> **What you should do**: Within the entries below, find every line that has the string "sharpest", then copy it.

> **Data provided**:

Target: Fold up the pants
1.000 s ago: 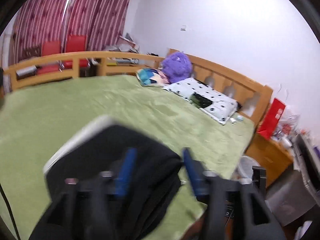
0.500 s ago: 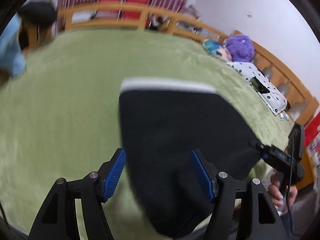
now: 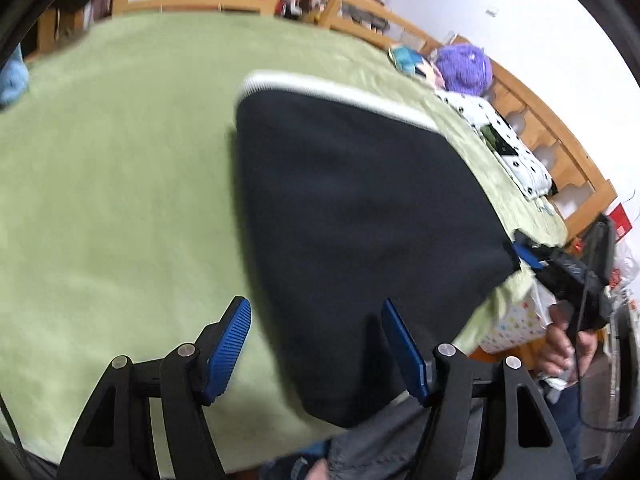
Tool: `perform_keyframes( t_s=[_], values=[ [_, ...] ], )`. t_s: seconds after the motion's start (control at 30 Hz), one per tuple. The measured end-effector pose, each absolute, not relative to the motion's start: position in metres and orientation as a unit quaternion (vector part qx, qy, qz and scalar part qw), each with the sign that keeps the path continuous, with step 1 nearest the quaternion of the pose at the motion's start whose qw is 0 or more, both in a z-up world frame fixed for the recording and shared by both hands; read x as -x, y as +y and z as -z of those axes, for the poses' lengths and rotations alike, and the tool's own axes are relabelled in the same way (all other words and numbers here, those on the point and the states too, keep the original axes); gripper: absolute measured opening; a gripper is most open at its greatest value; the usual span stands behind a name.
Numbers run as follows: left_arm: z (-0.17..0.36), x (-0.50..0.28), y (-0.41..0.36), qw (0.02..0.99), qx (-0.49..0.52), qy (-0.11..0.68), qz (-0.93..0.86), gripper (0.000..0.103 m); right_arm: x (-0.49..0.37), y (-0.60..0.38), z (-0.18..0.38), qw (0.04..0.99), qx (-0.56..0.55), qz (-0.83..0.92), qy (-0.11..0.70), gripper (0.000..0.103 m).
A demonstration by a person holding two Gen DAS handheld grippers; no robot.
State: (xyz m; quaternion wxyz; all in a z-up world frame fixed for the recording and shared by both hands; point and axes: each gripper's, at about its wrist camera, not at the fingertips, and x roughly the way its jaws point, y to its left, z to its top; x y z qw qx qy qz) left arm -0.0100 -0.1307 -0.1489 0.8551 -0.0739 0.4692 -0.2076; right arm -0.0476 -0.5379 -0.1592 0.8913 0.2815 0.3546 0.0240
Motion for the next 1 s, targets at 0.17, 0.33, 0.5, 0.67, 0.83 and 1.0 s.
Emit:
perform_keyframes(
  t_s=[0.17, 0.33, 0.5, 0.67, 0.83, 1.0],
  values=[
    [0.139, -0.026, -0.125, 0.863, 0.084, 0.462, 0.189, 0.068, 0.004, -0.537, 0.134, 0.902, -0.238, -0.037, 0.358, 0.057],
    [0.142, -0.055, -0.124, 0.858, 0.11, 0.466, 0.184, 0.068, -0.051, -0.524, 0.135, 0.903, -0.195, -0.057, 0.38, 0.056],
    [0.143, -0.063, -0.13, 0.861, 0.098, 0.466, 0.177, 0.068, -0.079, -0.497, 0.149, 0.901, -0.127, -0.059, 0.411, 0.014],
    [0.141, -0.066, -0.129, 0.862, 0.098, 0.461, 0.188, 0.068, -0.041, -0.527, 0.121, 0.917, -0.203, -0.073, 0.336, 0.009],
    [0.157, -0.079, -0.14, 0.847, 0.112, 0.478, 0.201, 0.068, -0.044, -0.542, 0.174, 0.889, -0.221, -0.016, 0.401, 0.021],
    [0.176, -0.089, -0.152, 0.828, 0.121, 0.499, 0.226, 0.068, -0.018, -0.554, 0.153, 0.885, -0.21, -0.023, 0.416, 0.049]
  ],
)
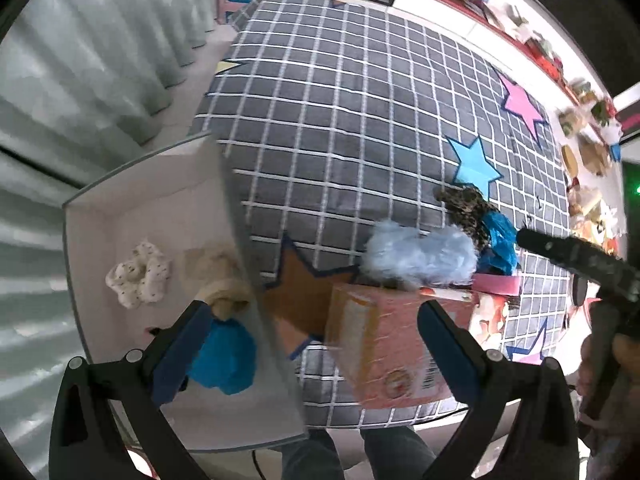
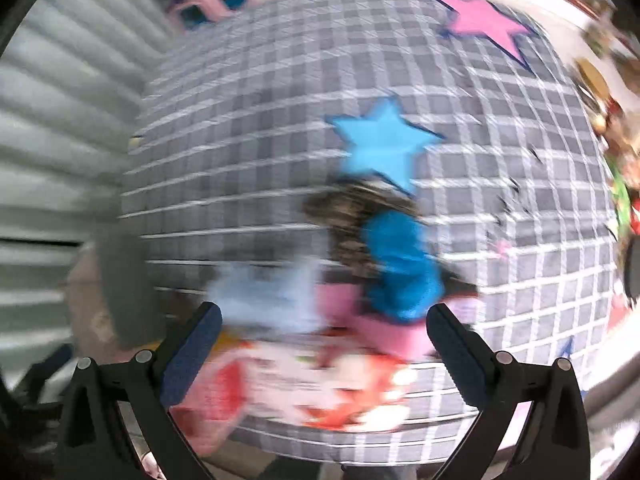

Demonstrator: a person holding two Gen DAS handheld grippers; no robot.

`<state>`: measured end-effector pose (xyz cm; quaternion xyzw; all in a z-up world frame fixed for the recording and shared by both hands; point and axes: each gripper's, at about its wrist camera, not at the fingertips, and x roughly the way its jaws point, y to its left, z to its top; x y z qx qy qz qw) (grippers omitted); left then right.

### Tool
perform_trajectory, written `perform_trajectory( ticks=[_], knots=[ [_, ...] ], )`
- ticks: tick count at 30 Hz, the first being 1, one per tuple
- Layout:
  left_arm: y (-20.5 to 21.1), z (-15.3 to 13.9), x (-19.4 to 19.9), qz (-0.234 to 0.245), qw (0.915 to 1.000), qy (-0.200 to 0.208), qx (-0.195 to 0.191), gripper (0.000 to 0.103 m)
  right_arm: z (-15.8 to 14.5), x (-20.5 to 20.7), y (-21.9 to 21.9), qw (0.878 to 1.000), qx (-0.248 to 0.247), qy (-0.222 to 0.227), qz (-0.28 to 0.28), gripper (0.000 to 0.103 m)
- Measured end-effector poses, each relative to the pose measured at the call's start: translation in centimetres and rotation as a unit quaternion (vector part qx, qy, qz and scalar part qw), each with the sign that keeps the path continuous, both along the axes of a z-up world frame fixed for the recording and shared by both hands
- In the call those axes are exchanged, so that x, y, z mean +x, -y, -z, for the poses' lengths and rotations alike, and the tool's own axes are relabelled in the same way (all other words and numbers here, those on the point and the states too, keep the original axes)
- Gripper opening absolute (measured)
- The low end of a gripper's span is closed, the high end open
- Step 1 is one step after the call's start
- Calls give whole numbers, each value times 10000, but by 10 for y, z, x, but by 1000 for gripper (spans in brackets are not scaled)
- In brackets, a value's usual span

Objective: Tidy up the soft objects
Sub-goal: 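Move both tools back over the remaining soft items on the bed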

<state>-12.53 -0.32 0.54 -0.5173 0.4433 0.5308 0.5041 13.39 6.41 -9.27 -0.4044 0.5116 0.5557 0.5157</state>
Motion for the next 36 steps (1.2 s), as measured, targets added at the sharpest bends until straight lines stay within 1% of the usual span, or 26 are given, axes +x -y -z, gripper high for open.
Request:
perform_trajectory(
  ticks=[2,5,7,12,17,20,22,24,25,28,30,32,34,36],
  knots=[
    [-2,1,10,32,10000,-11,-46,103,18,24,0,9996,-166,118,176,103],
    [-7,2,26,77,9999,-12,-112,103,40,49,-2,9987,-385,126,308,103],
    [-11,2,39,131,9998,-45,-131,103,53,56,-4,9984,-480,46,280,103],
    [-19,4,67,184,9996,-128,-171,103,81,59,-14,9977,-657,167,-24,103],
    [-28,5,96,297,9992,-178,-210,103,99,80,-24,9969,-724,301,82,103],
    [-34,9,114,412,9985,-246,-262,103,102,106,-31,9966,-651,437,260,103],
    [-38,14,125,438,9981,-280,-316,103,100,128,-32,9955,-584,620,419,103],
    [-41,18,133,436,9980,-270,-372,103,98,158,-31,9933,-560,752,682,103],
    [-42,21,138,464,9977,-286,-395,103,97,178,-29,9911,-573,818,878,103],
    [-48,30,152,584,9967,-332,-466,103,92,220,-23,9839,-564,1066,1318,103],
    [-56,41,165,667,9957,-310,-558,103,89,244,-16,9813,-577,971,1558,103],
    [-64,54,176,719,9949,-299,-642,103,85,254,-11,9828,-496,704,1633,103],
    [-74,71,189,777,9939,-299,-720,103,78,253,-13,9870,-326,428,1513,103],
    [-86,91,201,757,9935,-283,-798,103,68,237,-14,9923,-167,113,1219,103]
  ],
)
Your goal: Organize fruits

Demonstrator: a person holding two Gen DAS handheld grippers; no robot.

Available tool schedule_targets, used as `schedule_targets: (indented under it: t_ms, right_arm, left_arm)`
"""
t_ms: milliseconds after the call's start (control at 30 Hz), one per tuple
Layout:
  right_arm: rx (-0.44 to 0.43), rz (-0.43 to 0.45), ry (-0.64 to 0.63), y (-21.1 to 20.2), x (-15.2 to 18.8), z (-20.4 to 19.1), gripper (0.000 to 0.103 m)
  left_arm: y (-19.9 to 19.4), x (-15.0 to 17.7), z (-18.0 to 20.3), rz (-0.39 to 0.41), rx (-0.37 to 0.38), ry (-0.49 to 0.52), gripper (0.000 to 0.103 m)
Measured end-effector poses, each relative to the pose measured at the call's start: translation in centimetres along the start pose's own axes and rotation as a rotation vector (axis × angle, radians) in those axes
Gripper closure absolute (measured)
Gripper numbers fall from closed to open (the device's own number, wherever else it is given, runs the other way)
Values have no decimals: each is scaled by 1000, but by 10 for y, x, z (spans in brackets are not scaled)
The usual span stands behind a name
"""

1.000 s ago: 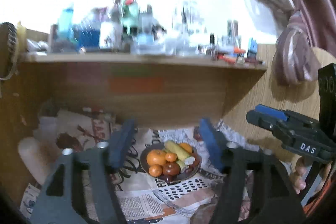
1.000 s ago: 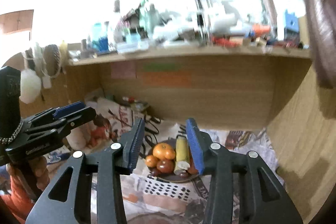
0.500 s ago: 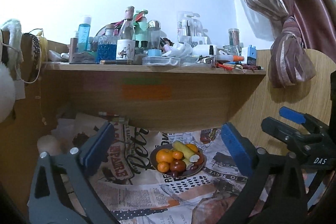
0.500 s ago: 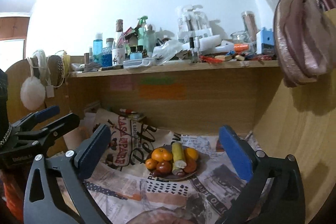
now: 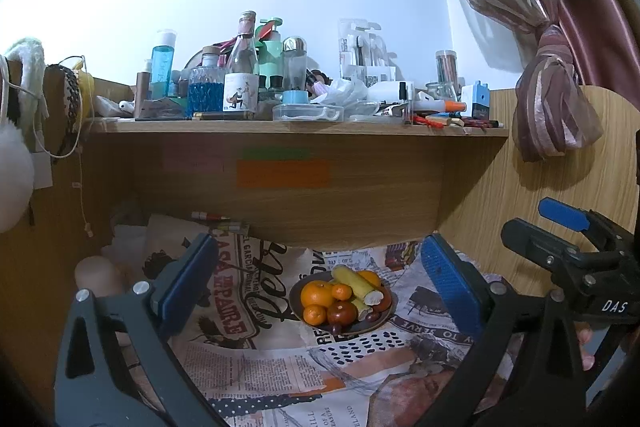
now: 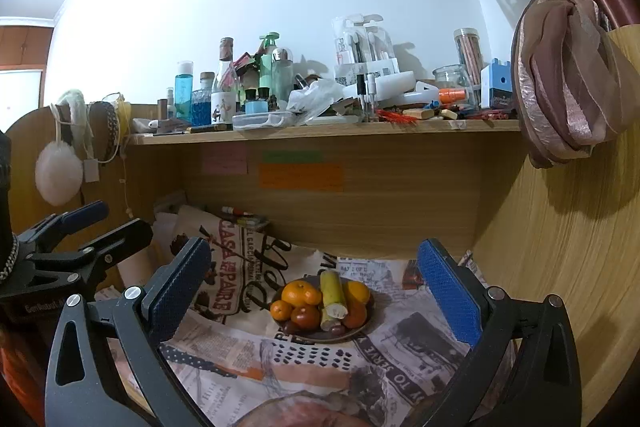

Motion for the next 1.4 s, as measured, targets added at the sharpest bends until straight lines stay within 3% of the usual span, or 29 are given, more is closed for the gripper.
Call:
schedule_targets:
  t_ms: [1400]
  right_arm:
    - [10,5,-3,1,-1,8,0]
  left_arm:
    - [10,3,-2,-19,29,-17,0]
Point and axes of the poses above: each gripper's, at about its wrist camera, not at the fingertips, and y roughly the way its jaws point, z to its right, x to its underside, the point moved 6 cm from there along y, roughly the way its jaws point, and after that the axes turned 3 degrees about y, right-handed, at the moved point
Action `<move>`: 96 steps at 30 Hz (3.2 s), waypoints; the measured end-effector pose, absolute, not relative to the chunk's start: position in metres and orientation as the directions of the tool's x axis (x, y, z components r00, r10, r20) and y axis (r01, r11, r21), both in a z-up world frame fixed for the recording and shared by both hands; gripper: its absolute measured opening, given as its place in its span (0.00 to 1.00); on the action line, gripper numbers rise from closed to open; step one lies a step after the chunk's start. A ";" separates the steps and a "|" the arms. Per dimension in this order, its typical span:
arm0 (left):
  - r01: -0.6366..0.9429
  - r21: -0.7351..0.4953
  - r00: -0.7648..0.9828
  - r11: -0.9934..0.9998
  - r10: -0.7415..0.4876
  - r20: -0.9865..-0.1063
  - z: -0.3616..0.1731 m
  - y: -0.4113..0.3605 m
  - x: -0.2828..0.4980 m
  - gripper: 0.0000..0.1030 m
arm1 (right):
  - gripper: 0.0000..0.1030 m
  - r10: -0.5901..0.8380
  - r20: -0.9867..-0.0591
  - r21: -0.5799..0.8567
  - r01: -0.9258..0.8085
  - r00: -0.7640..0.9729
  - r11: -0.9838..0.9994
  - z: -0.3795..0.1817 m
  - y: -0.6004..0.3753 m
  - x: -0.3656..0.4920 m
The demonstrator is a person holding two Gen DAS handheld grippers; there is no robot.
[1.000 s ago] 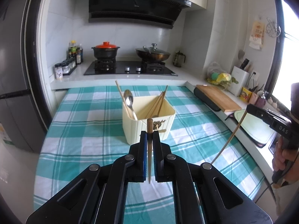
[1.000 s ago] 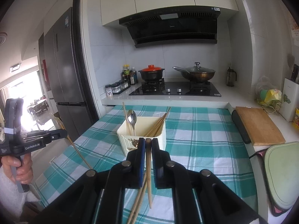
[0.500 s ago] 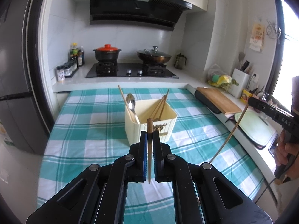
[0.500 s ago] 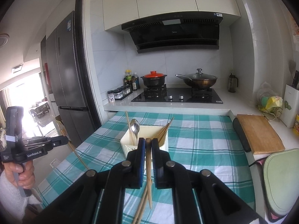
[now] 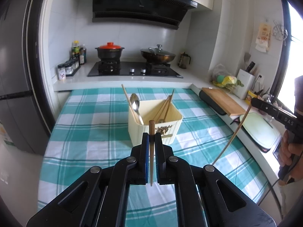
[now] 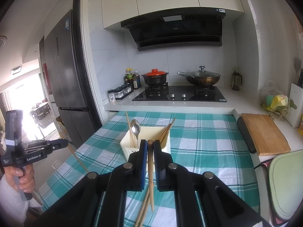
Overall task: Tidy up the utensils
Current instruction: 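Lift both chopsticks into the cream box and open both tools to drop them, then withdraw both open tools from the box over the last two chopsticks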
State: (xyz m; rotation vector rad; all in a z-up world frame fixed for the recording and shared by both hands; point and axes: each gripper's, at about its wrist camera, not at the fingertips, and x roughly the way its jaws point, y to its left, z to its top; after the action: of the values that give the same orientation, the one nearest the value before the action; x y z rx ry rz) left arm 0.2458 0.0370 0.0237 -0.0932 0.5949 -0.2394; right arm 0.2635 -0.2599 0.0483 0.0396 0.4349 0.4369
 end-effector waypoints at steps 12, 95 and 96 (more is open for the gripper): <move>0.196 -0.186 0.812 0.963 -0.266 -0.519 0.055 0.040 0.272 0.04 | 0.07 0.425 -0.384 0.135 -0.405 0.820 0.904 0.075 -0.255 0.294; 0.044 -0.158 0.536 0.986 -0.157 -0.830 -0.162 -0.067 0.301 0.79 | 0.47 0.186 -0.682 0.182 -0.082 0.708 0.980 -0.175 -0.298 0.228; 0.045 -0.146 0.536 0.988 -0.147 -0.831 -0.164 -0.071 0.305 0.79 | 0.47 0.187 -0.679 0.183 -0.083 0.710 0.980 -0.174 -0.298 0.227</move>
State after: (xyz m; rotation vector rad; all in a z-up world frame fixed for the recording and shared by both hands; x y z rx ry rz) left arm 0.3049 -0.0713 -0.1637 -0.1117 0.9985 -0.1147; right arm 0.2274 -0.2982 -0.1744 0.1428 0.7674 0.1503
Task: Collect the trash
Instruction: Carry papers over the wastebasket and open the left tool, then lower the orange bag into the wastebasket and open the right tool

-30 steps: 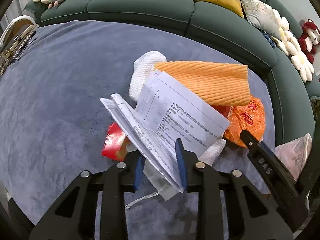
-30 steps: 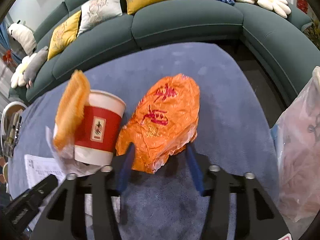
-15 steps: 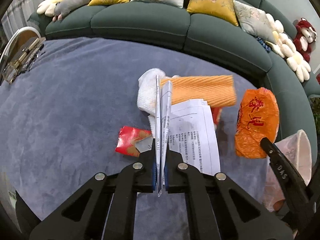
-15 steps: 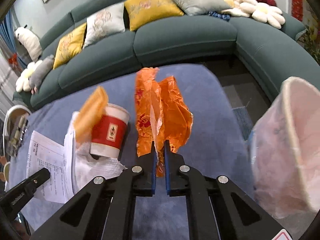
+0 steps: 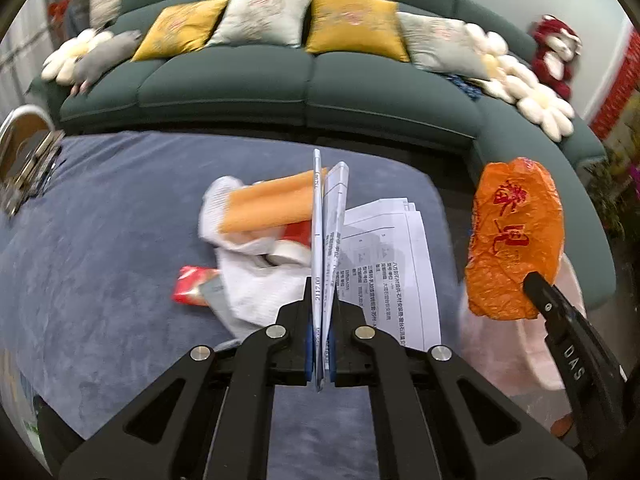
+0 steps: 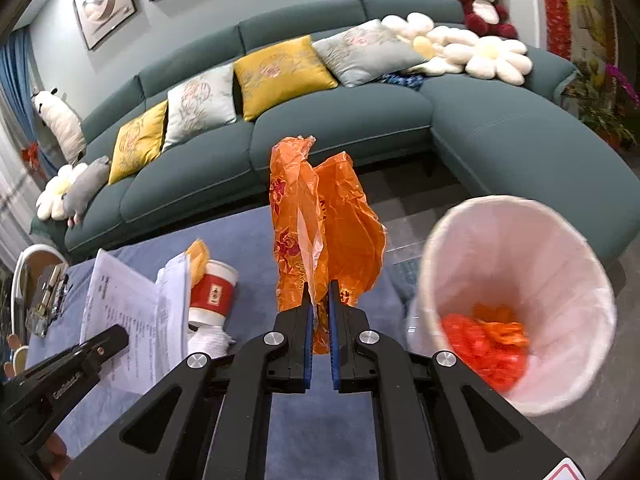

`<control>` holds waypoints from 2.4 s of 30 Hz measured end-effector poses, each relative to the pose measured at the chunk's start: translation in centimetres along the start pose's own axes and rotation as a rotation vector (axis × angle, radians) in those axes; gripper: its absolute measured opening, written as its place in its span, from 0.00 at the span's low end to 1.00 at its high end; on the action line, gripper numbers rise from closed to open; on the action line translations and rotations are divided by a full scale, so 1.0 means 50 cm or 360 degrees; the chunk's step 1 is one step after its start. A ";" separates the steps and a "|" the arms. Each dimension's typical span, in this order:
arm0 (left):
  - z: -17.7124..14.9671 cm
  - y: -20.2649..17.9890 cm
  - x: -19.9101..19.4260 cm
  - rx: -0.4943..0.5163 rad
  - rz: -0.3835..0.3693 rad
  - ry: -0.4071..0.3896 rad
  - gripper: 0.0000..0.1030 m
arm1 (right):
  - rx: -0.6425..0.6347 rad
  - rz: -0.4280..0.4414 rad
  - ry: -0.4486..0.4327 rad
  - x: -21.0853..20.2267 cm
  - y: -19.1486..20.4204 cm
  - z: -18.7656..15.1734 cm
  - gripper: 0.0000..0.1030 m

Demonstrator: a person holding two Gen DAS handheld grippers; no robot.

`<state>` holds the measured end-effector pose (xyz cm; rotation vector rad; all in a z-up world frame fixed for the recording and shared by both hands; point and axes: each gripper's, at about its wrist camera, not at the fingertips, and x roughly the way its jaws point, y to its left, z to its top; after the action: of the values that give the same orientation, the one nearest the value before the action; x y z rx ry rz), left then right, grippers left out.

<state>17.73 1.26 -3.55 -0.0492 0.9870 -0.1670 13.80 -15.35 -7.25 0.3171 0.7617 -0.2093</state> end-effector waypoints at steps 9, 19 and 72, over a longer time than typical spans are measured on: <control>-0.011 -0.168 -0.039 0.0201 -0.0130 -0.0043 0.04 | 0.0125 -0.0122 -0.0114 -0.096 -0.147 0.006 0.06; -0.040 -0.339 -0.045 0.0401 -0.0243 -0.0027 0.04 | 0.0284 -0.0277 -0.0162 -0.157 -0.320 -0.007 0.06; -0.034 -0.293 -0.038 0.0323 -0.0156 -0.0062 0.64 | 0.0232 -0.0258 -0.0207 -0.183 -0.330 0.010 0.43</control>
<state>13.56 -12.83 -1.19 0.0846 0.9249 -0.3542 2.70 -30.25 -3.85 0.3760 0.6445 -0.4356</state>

> **Written response**:
Motion for the next 36 steps (1.2 s), as measured, targets added at the sharpest bends until straight lines stay within 1% of the usual span, or 26 are given, axes +x -y -z, gripper high for open.
Motion for the next 1.4 s, as measured, targets added at the sharpest bends until straight lines stay within 3% of the usual span, or 29 are given, more is closed for the gripper.

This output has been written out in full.